BRIEF SUMMARY
Its 1959 and Marilyn Monroe has come to Banff to shoot a movie. Its 1963, Marilyn is dead and Scout has been stopped by the police with incriminating evidence in his car. In this non-linear story Hollywood glamour is juxtaposed with the most famous small town in North America, and we are aced the question … what would happen to the rest of your life if you lost your virginity to the met beautiful woman in history?
REVIEWS AND LINKS
“Switching back and forth in time between scenes with Scout and his drunken slattern of a mother, whom he catches in trysts with the local reverend, Scout’s ongoing roadside lecture from an inquisitive cop with memories of his own to tell, and, of course, Scout’s encounters with the famous movie star herself—Cameron weaves an intriguing and convincing tale of boyhood obsession. …engaging, taut, and beautifully written.”
PLOT SYNOPSIS
Like Billy Pilgrim in Kurt Vonnegut’s Slaughterhouse-Five, Scout, the hero of Ken Cameron’s play, My One and Only, has come ‘unstuck in time’, hopscotching unpredictably back and forth among the key events in his life, including an idyll with an impossibly sexy, gloriously yielding movie star.
Scout’s lover is Marilyn Monroe, who has come to Banff, where Scout lives with his lonely, alcoholic mother, to shoot that turgid Otto Preminger pot-boiler River of No Return. The two of them meet by chance one afternoon on a deserted mountain road, (“Ssshhh—I’m incognito!” whispers Marilyn from behind her attention-getting sunglasses), and they strike up an odd friendship when Scout allows Marilyn to take a ride on his bicycle.

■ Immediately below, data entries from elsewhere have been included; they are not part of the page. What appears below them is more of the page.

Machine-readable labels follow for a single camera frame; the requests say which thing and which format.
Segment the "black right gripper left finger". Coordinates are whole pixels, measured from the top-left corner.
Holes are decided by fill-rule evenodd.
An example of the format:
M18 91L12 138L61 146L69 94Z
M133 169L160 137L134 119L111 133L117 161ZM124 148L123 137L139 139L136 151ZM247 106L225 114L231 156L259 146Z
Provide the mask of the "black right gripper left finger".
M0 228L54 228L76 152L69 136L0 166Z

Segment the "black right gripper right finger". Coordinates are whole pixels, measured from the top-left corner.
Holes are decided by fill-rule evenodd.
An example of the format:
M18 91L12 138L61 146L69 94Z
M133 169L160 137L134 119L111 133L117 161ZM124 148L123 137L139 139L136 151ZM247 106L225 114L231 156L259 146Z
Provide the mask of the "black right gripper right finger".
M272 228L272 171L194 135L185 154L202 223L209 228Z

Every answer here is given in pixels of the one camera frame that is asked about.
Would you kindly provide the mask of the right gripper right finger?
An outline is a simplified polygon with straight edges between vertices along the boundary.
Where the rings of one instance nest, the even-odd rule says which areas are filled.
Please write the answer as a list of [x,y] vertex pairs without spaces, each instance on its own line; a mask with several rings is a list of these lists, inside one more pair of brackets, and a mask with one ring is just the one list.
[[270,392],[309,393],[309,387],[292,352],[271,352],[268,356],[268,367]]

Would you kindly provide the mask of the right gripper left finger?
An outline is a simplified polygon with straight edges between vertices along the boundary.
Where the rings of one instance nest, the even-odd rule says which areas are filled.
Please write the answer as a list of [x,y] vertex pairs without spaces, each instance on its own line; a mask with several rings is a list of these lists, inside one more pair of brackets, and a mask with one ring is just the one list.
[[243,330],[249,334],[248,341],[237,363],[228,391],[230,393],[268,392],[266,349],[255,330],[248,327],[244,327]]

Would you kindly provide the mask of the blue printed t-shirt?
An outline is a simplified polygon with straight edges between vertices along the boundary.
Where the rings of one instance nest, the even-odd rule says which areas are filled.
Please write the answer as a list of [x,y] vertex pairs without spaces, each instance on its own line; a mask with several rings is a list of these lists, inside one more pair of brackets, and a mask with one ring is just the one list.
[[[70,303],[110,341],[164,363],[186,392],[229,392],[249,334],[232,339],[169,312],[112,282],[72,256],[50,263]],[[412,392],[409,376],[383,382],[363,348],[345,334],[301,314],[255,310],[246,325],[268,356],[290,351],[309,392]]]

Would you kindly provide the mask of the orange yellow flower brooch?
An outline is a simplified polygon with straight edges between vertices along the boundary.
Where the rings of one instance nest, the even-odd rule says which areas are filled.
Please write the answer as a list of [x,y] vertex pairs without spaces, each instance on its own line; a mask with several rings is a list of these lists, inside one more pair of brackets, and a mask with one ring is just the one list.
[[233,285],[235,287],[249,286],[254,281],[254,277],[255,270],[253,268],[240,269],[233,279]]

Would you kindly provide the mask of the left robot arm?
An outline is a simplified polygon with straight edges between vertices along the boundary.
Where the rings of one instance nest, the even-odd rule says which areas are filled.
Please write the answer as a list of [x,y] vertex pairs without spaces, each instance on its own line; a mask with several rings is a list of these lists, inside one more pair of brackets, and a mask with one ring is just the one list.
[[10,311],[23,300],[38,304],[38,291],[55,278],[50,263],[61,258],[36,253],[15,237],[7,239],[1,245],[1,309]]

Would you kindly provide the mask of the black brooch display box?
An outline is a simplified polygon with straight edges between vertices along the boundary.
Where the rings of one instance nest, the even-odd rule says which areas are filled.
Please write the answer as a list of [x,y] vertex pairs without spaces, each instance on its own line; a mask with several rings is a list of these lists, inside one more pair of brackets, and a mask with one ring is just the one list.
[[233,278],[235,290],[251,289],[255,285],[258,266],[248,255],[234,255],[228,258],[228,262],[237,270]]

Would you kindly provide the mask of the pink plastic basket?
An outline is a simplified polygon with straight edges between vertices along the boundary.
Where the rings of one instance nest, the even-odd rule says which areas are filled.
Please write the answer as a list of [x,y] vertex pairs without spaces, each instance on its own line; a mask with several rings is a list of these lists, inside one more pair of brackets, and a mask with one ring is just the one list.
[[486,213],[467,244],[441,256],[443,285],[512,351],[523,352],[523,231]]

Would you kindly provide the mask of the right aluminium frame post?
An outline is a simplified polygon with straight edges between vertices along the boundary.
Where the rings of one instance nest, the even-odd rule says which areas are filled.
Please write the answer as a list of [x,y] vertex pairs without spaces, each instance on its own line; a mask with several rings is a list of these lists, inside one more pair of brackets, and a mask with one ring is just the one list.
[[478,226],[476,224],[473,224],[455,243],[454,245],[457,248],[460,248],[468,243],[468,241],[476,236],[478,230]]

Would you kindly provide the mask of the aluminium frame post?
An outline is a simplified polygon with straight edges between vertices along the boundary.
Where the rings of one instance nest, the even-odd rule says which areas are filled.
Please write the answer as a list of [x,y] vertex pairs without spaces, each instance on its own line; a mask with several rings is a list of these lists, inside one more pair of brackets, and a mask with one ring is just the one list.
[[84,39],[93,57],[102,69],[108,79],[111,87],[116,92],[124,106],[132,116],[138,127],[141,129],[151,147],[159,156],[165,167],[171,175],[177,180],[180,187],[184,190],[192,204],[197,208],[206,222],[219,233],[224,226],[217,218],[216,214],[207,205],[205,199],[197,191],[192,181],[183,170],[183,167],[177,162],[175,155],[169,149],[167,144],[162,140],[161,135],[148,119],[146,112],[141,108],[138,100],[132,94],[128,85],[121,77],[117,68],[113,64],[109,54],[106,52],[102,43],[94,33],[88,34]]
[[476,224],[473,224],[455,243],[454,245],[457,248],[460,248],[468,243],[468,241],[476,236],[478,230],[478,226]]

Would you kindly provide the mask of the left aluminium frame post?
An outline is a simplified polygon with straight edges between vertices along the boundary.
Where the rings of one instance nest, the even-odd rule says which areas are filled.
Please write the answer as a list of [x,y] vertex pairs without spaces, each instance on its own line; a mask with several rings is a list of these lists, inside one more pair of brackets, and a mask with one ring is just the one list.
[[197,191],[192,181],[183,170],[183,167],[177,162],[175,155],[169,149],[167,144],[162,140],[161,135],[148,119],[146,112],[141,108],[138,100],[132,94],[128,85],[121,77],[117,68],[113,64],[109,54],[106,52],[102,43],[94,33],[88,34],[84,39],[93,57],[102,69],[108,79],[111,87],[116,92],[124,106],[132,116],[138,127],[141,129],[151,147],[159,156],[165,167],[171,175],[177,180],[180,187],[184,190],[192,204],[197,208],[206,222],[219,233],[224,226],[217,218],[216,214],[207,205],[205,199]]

Scout soon becomes Marilyn’s pet companion on the set, helping her run her lines and smuggling bottles of whiskey to her, which he steals from his mother every night after she passes out. The whole situation is so sexually charged that it’s a wonder the virginal 15-year-old Scout doesn’t die from some kind of hormone overdose-—Marilyn even winds up giving Scout his first sexual experience as they bathe together, naked, in a secret pool Scout knows about deep inside a mountain cave.
Scout keeps getting pulled out of these blissful events, however, and into an incident 10 years later, in 1963, shortly after Marilyn’s death. It’s night, and Scout’s car has been pulled over by a California highway patrolman; Scout has been speeding, but when the cop discovers a map to Marilyn’s home in his glove compartment, it soon becomes apparent that he’s committed a crime a lot more serious than going 100 in a school zone.
Gradually we realize the full extent to which Scout was never able to move on from his affair with Marilyn. He can’t stop reliving his time with her over and over again, and yet at the same time, Scout desperately wishes he could have done everything differently, so that their affair could have had a happier outcome.
Thanks to Paul Matwychuk who provided the most cogent and clear synopsis of the play I’ve ever come across. By lovely coincidence, Paul later became General Manager of NeWest Press and the first book he published was Harvest and Other Plays, which also contained this play.